Den Baublog lese ich mir mal durch wenn ich mehr Zeit habe, jetzt geht das leider nicht...


----------



## Moonlight (30. Jan. 2012)

*AW: Schwimmteich in Niederbayern*

Herzlich willkommen . . .  wahnsinn,diese riesige wasserfläche . . .  boahhhh . . .


----------



## OnkelUlrich (30. Jan. 2012)

*AW: Schwimmteich in Niederbayern*

Die Länge der Schwimmbahn beträgt 16,67 m. D.h. 3 Bahnen=50 m. Für Bahnenschwimmer sehr wichtig.


----------



## Digicat (31. Jan. 2012)

*AW: Schwimmteich in Niederbayern*

Servus Ulrich

Willkommen unter den Schreibern 

Schönes Projekt 



> ... und 2. die Kröte oder genauer gesagt die __ Kröten. Oder noch genauer die Dutzende von Kröten, die sich unseren Teich als neues Zuhause ausgesucht haben. In der Masse sind die einfach eklig und in der Nacht machen sie einen Höllenlärm. Um die Frage gleich zu beantworten – nein, wir haben weder die eine noch die andere Plage mit ultimativen Mitteln beseitigt. Noch nicht.
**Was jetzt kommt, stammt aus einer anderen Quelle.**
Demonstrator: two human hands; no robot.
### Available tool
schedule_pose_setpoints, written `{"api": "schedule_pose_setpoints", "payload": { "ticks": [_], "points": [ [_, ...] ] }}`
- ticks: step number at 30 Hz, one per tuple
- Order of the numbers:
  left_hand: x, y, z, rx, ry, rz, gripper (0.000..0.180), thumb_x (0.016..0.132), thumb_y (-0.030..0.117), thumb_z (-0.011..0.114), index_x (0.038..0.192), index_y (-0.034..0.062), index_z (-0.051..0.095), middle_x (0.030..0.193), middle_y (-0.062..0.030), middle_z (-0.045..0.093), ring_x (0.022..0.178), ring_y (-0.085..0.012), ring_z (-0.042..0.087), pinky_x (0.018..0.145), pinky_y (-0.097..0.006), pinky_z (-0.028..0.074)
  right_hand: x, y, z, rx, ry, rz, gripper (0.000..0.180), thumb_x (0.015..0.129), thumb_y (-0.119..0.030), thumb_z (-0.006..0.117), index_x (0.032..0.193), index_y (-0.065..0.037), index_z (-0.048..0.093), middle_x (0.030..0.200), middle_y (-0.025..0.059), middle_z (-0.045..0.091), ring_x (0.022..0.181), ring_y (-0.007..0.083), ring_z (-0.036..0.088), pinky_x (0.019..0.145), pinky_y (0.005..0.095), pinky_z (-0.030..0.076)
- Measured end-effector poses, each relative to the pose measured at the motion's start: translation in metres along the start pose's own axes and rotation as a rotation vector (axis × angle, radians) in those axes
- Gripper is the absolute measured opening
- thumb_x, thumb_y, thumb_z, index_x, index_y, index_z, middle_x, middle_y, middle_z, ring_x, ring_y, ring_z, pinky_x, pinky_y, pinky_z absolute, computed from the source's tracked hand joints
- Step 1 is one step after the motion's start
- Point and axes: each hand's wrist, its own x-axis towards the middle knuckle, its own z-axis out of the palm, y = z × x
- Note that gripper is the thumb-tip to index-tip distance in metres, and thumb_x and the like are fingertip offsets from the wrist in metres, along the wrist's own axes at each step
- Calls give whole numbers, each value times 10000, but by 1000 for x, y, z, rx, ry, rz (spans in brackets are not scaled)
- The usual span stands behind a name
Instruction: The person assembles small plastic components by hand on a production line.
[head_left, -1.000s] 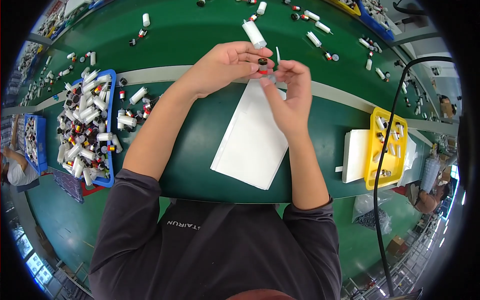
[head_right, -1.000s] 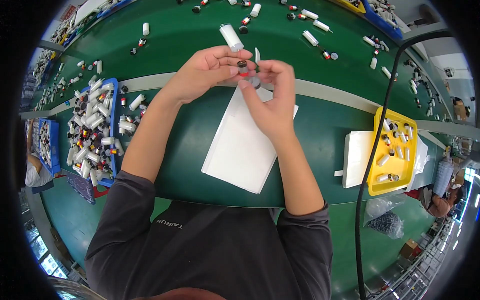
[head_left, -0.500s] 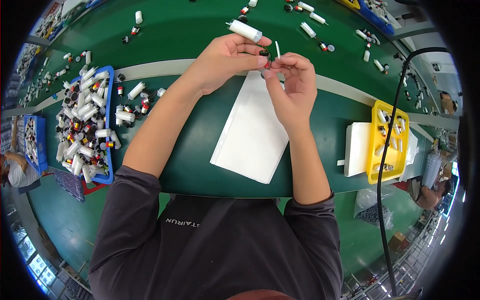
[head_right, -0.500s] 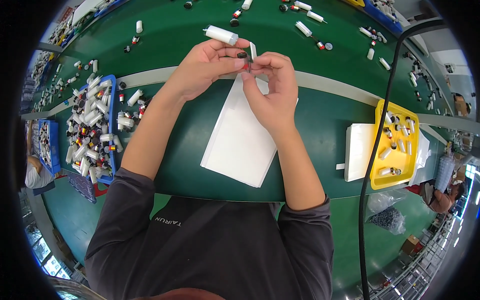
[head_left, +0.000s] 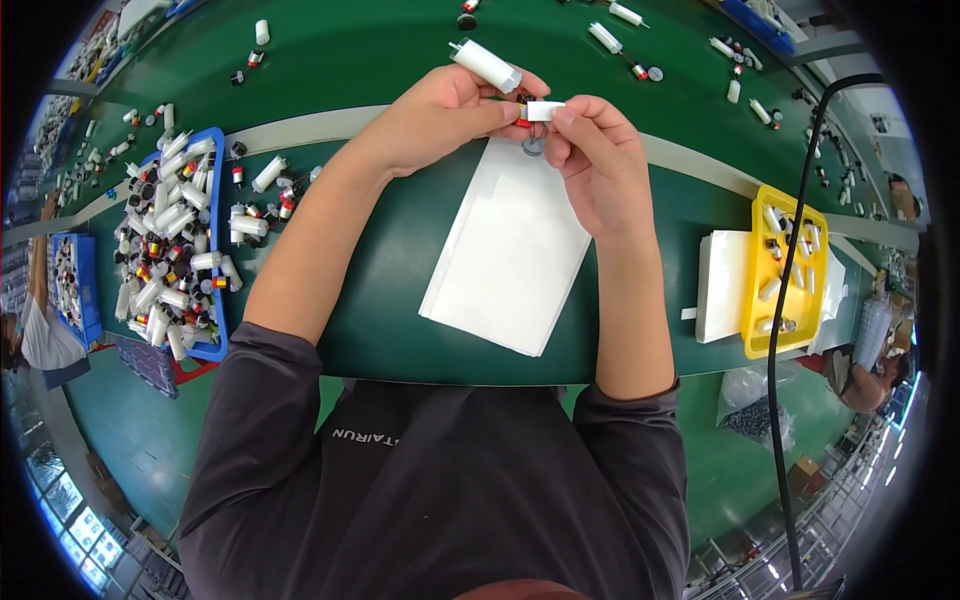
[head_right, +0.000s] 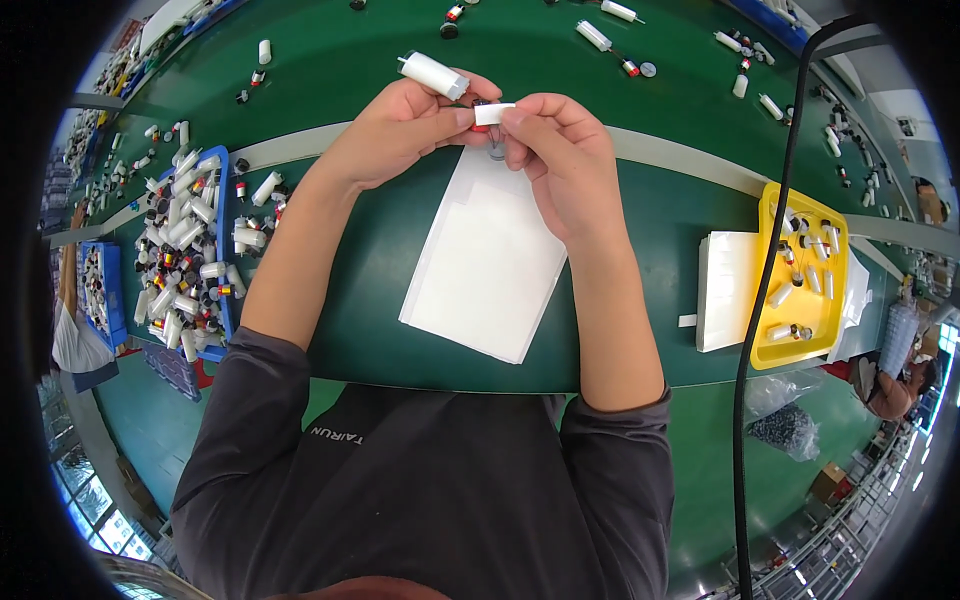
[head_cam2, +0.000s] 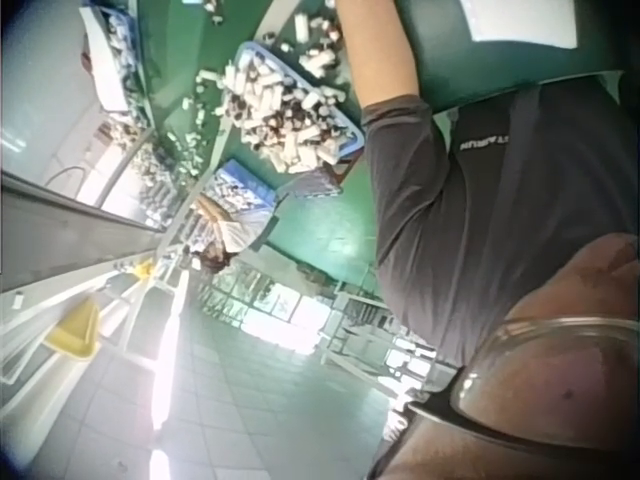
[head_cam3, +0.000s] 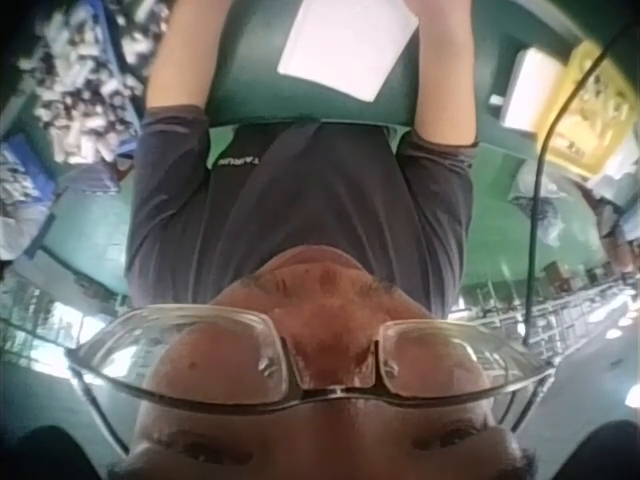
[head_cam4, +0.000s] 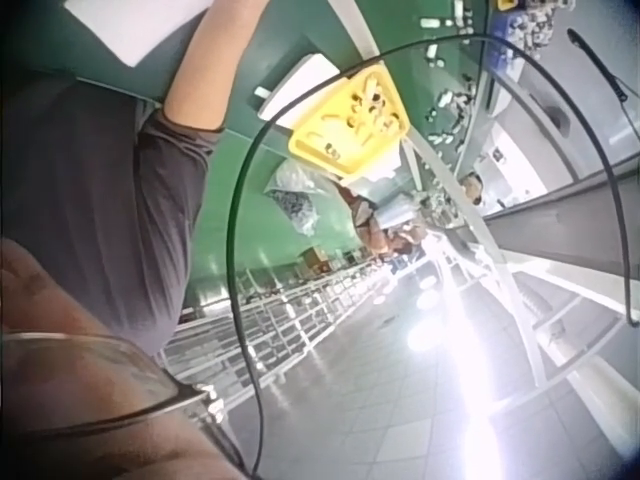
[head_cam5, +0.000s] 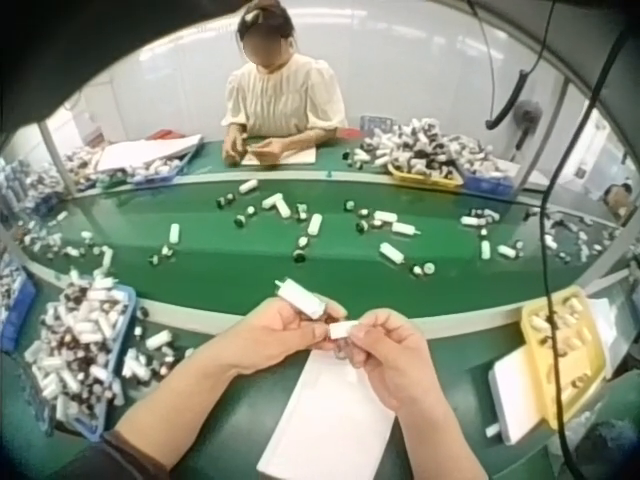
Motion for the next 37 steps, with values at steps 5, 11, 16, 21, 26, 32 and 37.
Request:
{"api": "schedule_pose_setpoints", "payload": {
  "ticks": [5, 11, 16, 21, 26, 32, 37],
  "points": [
    [0, 3, 5, 27, 17, 16, 272, 1002, 29, 556, 1267, -24, 589, 1188, -94, 645, 1083, -149, 657, 952, -294, 571, -1, 4, 4, -143, 100, 19, 69, 911, -40, 695, 951, 6, 662, 810, 47, 661, 661, 97, 557, 620, 237, 434],
    [0, 5, 8, 67, 66, -11, 291, 985, 52, 598, 1265, -24, 618, 1150, -98, 678, 1032, -151, 681, 951, -290, 567, -3, 15, 13, -332, 245, -138, 109, 905, -55, 722, 964, 12, 659, 819, 26, 669, 662, 58, 558, 597, 201, 436],
    [-4, 6, 9, 8, 50, -5, 329, 965, 72, 641, 1278, -26, 621, 1136, -111, 694, 996, -138, 690, 916, -276, 570, -5, 24, 19, -387, 311, -254, 123, 921, -73, 724, 973, 11, 651, 843, 19, 678, 685, 33, 559, 609, 183, 441],
    [-3, 3, 13, 17, 125, 30, 320, 936, 22, 665, 1251, -27, 650, 1109, -122, 708, 989, -149, 694, 906, -295, 580, -9, 31, 26, -385, 357, -337, 132, 928, -83, 728, 974, 6, 641, 833, 11, 674, 679, 20, 548, 602, 167, 426],
    [-3, 5, 16, 55, 123, 62, 300, 940, 7, 658, 1235, -46, 652, 1127, -137, 706, 1010, -175, 697, 944, -323, 583, -6, 38, 17, -171, 328, -253, 135, 910, -113, 746, 954, -67, 628, 968, -23, 618, 859, 48, 534, 749, 234, 419],
    [-3, 11, 13, -40, 50, 97, 327, 937, -3, 659, 1259, -54, 641, 1178, -157, 699, 1059, -211, 696, 948, -332, 590, 5, 21, 15, 361, 1, 151, 135, 951, -180, 699, 1014, -129, 591, 918, -32, 601, 844, 76, 521, 773, 257, 393],
    [-9, 40, -25, 246, 91, 286, 464, 927, -28, 665, 1381, -3, 573, 1210, -187, 691, 1096, -266, 688, 963, -362, 575, -3, 17, 6, -750, 122, -119, 176, 933, -208, 727, 995, -83, 621, 853, -38, 623, 800, 37, 537, 762, 195, 424]
  ]
}}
Kröten machen keinen Lärm, höchstens ein leises Knurren ...

Das werden schon __ Frösche sein .... Höllenlärm machen eigentlich nur __ Laubfrösche und die sind strengstens geschützt ... eine __ Ringelnatter und/oder ein __ Reiher darf aber 

__ Enten wollen es eher ruhig und ungestört ...


----------